— WHAT THE EXERCISE ASKS —
Only the lines from the top of the following listing through the line with "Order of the" belong in your answer, exactly as written.

+++ DATA +++

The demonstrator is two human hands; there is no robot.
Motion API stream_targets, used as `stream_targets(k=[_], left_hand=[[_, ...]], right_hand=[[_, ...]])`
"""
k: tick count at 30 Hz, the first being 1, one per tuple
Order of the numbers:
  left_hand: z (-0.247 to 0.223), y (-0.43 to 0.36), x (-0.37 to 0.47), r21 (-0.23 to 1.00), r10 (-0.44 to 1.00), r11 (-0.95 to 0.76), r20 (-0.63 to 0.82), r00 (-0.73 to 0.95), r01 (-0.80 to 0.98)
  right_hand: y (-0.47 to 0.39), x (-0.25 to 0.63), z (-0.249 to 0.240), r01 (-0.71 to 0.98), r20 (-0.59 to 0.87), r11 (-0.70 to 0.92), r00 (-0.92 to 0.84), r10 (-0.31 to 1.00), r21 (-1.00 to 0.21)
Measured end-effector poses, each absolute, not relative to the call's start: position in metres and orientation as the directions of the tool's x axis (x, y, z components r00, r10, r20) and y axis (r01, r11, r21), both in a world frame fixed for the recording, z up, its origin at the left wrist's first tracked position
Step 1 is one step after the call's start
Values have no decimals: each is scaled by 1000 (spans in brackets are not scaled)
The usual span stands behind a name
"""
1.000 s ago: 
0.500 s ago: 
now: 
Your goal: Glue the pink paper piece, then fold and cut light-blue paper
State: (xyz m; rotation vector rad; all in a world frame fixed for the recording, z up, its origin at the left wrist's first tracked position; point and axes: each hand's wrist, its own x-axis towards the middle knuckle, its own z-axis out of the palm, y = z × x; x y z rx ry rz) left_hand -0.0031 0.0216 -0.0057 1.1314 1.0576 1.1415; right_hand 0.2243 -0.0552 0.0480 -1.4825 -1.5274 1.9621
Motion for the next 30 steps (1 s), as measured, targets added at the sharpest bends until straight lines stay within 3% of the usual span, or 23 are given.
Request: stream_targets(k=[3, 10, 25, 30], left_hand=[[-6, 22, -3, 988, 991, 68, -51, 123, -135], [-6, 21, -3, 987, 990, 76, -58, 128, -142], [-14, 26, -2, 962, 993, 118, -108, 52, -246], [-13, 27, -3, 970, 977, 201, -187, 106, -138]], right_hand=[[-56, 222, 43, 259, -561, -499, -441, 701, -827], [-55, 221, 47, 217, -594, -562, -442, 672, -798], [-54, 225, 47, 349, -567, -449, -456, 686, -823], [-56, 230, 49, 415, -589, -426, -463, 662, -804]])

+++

— SOLUTION BELOW —
The demonstrator is two human hands; there is no robot.
Motion API stream_targets, used as `stream_targets(k=[_], left_hand=[[_, ...]], right_hand=[[_, ...]])`
"""
k: tick count at 30 Hz, the first being 1, one per tuple
Order of the numbers:

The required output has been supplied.